We appreciate Ben Owens writing this blog about the "Scaling the Pockets of Teaching Excellence" Program. NCCAT is happy to be part of this effort. More about this growing effort in education is in the blog post below.

By Ben Owens

What a difference a year makes! One year ago, I and a small group of pioneering teachers from four districts across Western North Carolina kicked-off a pilot project at the Cullowhee Campus of the North Carolina Center for the Advancement of Teaching (NCCAT). This ambitions project, “Scaling the Pockets of Teaching Excellence,” was initiated on the premise that in-classroom, peer-to-peer teacher collaboration would not only provide an alternative to the traditional “sit & get” professional development, but would also lead to deeper learning and a richer sharing of teaching and learning best practices throughout schools in our region. As described in an EdNC article, the pilot project was quite successful and received a significant amount of positive feedback from the participating districts and elsewhere (https://www.ednc.org/2015/05/12/professional-development-for-teachers-by-teachers/).

Yet it was not entirely clear if the effort would continue. I had initiated the work as a yearlong “policy project” during my tenure as a 2014 Hope Street Group National Teacher Fellow and although the results were significant, there was no expectation that I repeat it over a second year. Nevertheless, having witnessed the impact this work had had on some of those original teachers, I could not let it simply end as a nice footnote of interesting education ideas here in North Carolina.

This is what ultimately led Dr. Dave Strahan and I to coordinate and kick-off a second phase of the project earlier this month at NCCAT, only this time with 30 educators from seven Western North Carolina districts (three times the original participants). The hope is that as the project enters its second year, it will provide us a proof point that this type of low-cost and highly impactful professional learning is a model we can scale and sustain across a wider region of North Carolina.

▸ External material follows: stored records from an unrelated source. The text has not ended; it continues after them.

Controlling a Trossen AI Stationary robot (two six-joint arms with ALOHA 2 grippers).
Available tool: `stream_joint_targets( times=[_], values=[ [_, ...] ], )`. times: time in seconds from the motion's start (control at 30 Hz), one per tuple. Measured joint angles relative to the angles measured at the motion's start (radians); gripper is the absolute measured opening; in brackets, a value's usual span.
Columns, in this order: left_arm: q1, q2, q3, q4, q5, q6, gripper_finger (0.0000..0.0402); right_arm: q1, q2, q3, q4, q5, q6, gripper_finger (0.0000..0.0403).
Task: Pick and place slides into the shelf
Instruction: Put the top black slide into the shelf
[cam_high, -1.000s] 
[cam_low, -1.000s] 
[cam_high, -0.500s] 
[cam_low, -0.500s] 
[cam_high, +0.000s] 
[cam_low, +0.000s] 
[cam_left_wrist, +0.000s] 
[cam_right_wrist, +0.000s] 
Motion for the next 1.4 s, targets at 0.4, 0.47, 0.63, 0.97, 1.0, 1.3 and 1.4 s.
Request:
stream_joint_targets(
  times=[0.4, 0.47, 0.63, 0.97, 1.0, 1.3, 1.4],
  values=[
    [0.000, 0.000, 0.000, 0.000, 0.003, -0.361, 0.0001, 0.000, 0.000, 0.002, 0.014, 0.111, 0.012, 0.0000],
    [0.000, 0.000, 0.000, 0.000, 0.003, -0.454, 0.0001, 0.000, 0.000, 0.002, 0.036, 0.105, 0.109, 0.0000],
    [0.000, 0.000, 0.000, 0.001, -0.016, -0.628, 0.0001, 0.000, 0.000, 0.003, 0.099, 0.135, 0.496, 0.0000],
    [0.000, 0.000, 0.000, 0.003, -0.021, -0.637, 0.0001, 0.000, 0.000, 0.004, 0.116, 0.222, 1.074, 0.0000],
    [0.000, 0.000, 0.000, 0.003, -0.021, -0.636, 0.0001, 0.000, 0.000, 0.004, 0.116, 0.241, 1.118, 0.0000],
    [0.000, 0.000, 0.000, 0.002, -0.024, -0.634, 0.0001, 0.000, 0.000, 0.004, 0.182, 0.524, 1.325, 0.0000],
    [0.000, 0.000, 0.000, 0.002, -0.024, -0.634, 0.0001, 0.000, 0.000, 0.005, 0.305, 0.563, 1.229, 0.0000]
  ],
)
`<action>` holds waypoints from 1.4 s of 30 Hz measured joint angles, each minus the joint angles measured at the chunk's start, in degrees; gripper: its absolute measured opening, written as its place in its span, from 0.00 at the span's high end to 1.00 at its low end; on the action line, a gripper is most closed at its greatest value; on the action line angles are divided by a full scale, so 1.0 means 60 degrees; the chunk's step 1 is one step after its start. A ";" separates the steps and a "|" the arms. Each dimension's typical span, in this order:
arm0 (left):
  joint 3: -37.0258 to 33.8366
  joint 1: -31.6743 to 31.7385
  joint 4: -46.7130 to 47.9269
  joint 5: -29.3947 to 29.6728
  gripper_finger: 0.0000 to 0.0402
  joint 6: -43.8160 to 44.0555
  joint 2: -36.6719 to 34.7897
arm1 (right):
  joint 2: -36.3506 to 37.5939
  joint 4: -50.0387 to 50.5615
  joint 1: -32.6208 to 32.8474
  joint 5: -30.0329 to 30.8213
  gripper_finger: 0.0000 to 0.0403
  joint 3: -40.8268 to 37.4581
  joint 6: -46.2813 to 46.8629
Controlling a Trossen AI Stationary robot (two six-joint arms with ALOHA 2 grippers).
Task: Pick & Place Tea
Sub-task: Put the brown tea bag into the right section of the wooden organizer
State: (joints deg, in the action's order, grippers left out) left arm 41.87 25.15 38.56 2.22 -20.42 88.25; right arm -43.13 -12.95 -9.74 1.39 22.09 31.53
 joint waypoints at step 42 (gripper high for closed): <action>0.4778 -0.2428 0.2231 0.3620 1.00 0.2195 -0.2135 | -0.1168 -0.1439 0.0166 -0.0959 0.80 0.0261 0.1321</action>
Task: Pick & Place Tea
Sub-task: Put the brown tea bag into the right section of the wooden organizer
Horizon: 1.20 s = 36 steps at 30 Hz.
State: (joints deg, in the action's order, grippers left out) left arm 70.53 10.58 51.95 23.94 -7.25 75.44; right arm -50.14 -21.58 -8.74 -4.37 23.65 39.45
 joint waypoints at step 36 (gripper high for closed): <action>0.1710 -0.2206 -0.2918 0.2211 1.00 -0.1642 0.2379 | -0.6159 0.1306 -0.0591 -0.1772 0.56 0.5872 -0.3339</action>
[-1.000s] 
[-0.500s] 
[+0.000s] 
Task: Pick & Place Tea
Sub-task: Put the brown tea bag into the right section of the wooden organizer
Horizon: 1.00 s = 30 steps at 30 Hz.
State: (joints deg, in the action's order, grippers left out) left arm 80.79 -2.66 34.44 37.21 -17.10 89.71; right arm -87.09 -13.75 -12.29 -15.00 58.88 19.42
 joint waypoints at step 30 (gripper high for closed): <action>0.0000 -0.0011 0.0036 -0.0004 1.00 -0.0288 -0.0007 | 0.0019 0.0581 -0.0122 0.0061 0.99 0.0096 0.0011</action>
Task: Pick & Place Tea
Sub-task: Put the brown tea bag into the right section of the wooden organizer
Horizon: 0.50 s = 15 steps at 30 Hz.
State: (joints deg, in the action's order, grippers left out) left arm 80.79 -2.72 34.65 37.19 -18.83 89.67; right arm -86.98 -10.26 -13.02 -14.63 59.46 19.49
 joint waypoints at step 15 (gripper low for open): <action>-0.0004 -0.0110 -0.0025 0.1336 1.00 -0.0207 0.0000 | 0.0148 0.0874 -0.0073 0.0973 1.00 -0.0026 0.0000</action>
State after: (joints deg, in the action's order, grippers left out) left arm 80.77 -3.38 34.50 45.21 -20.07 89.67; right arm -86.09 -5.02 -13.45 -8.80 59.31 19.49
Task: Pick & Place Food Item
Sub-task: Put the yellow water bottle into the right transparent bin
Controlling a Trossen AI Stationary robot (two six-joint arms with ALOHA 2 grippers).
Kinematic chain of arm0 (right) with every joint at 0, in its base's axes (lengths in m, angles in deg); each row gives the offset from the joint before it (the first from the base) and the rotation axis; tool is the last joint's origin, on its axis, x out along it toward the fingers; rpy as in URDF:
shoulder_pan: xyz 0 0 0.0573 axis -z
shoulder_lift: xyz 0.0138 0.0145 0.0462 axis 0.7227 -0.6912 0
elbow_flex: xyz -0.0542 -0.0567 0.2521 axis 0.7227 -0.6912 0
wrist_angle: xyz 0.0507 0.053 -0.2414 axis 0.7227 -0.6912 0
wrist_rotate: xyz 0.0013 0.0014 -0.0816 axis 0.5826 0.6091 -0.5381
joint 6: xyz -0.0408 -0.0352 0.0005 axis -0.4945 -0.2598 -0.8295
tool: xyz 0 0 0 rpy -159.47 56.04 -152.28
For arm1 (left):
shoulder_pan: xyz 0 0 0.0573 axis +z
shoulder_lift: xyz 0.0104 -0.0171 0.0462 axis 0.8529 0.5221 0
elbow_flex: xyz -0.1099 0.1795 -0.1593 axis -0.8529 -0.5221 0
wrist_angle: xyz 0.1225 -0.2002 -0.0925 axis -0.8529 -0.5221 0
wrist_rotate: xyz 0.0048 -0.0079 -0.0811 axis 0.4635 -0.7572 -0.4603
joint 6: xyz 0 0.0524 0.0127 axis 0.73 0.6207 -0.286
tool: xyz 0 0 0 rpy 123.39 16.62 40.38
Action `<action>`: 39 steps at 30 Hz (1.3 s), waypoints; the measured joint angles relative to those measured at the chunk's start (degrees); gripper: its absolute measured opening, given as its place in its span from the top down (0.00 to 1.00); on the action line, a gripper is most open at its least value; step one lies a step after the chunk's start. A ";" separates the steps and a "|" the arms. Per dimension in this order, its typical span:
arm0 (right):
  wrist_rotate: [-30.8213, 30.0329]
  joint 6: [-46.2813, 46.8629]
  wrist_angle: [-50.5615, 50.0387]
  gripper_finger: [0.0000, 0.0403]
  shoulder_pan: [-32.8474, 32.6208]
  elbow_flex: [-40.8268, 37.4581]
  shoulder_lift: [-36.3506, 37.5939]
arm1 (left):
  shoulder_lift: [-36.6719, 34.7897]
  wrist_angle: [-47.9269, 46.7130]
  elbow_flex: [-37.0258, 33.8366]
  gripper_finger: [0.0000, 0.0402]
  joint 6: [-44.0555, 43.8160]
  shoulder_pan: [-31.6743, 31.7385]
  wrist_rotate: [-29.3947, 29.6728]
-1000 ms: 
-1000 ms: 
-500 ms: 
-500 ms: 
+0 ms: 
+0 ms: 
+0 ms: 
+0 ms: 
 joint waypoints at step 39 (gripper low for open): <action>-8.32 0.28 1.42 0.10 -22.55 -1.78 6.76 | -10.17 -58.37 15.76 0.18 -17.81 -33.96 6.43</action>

As with the original project, the kickoff took advantage of the beautiful NCCAT setting with a series of team building exercises and sessions focused on building the case for in-classroom teacher leadership and teacher-led professional learning that uses the Learning Forward Standards as a framework. This process helped teachers with similar content and grade-level backgrounds, but from different districts, develop trusting partnerships which could be leveraged as they created personalized growth plans that will be their focus over the course of the year. The partners also developed logistical plans for “immersion sessions,” where they will spend at least one day in each partner’s respective classroom – watching, listening, learning, and sharing best practices specific to their growth plans. In fact, some of these immersion sessions were already underway, only a week after the kickoff!

One difference from the pilot is that this year’s cohort of teachers will be able to take advantage of an innovative digital learning platform thanks to the generous financial support of Hope Street Group. The Kickup platform allows teachers to use the project’s network of peers to facilitate support for their individual instructional needs. This technology allows the partners to better facilitate the face-to-face interactions, as well as an easy and focused way to follow-up such visits with chats, the exchange of resources, and live video sessions.

The last and perhaps best part of the project kickoff was when each teacher team took time to reflect and report-back on their individual growth plans. This is where any apprehension I had as to whether all the time and energy to reboot this work would really pay off. The obvious level of quality and focus in their plans is what gives me great optimism that this group of teachers will indeed redefine what high quality, teacher-led professional learning looks like. The framework Dr. Strahan and I initially provided was all that was needed for these innovative teachers to develop strategies that I am convinced will indeed lead to more positive outcomes for students as we quicken the pace of best practice sharing and scale-up across Western North Carolina.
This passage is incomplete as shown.